Try to keep the mandatory fields on your registration pages down to the email address (the key piece of information we’re concerned with) and a few other pieces of identifying information. Customers are likely to shy away from a registration page takes longer than a minute to fill out, so it’s best to keep things simple for now. You can learn more about a customer as your relationship progresses.

Incentives

In some instances, the promise of quality content and relevant promotions might be enough to entice a user to give you their email address. In other cases, a little extra incentive is needed to push them over the edge. This might seem like a superficial shortcut, but it’s all about getting in the door. Once you’ve captured the email, you can focus on delivering value and building a sustainable, productive relationship.

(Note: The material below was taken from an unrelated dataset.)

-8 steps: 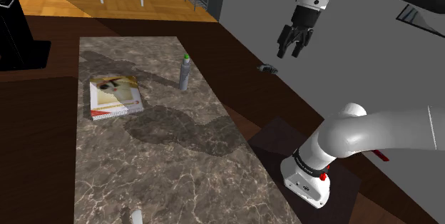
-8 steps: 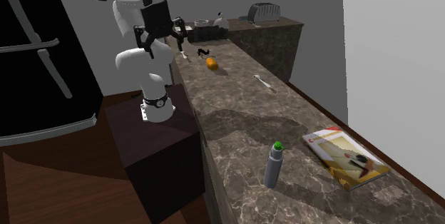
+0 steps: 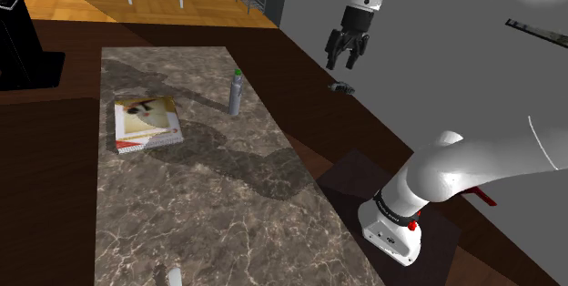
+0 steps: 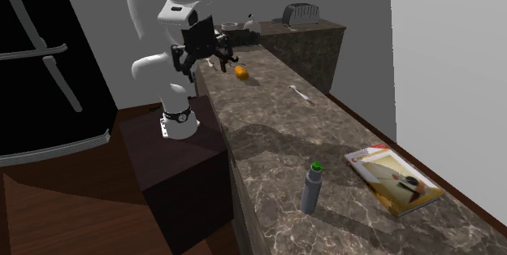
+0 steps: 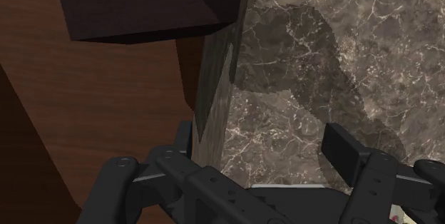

What sort of rewards might you offer a customer for sharing their info? Here are a few ideas:

  • Contests. Announce that you’ll be holding a giveaway among your email subscribers, with a prize that will appeal to people in your target demographic. People love getting a chance at free stuff, especially when all it takes is typing in their email address.
  • Exclusive Deals. You want to make your email subscribers feel like they’re getting access to something special, that isn’t available to the general public. You might consider running special coupons, discount codes or free shipping offers in every few newsletters/communications that are exclusive to list members.
  • Freebies. Maybe you go beyond a discount. Maybe you even offer up some sort of free product or service in exchange for an email signup. Long-term, the value of having access to someone’s inbox — especially if that someone has an acute interest in what you’re offering — is likely to more than make up for a small initial giveaway.
  • Added Engagement. People like to connect personally with companies. Let them know that membership on your email list isn’t a one-way street. As a subscriber, they’ll have added ability to reach your company and engage from their end.

Final Words

Since all customers are different, there’s no single easy way to drive greater rates of email capture. The key lies in creating value for your customers, but the different groups of customers you serve may have differing priorities, and as a result will have different definitions of value. Try using a combination of quality content and incentive offers, and see what mix of offers your customers are responding to best. Over time, this will allow you to turn your email capture efforts into a well-oiled lead machine.